Here's a summary of SeaMonkey/Mozilla-related work I've done in week 11/2009 (March 9 - 15, 2009):
- JS Performance & Debuggers:
Wladimir Palant posted on his blog that just having installed a JS Debugger (venkman in this case, but ChromeBug behaves the same) has a perf impact on JS.
This is because they need to init the JS debugging component from the startup of the app to catch all the loaded and running scripts even before their own UI comes up. It looks like this was only made visible now as before the incredible perf improvements done the JS engine devs this slowdown was less significant in percentage compared to running scripts, but with the current fast JS engine, this impact becomes visible.

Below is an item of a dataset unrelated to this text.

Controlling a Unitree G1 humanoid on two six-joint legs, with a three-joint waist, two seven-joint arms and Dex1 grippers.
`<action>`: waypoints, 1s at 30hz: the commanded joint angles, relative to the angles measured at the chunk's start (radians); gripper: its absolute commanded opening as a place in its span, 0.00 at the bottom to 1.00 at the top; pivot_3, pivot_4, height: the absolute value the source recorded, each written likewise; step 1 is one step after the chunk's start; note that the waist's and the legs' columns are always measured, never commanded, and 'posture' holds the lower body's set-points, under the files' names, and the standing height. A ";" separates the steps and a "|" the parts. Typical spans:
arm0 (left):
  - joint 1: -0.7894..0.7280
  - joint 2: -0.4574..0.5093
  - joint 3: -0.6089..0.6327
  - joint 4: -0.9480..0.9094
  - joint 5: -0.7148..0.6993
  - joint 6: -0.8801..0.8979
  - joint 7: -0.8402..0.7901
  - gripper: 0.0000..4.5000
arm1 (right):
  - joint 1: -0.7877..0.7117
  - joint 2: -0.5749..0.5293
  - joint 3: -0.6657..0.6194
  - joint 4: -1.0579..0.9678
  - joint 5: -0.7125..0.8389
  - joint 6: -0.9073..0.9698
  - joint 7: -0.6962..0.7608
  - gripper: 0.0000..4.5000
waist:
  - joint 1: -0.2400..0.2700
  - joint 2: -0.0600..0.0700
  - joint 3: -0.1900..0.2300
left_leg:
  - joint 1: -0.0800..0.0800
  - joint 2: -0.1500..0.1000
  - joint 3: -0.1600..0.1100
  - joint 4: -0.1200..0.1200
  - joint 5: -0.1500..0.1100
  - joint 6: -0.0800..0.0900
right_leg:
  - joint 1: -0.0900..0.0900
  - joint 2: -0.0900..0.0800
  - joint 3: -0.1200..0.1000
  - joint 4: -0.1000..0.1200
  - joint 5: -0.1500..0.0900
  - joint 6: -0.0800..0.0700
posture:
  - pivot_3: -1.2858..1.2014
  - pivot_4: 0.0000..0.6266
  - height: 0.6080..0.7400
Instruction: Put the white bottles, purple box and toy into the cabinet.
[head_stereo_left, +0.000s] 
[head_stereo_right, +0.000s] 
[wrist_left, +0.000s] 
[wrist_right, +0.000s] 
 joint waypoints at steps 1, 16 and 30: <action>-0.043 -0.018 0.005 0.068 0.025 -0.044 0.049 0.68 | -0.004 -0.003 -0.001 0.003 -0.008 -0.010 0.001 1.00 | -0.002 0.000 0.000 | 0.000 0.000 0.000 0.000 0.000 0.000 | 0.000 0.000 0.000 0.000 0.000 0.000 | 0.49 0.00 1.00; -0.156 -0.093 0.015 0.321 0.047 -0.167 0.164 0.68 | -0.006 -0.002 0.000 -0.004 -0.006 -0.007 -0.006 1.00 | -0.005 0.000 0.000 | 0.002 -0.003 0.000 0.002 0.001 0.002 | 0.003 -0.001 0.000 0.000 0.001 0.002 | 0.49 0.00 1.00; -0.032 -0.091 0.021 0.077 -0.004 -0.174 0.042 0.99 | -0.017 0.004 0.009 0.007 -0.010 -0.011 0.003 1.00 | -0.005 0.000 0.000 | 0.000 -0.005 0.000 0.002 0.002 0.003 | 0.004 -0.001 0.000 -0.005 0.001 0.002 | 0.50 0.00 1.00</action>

I filed a bug on removing that impact for normal SeaMonkey usage, investigation for which uncovered more bugs in the core JS debugging component, unfortunately. We are well into understanding the problems and discussing possible solutions right now. All this investigation will result in improving the situation for everyone, thanks to Wladimir for starting off all this and to Gijs from venkman for taking deeper looks into what's happening as well as thinking about solutions - and hopefully even patches coming up soon! - Release Management:
I moved forward with the release process for 1.1.15, now targeted for release on March 18, notifying localizers and preparing both the release directory as well as the web pages. - Download Manager:
Callek uploaded a new patch for switching to the toolkit download manager, which gave me the opportunity to test my new UI work the first time in actual SeaMonkey, and I found that it works fine!
Unfortunately, I found a problem with importing download lists from the old implementation, thanks a lot to Frank, who helped in getting up a patch to make this work.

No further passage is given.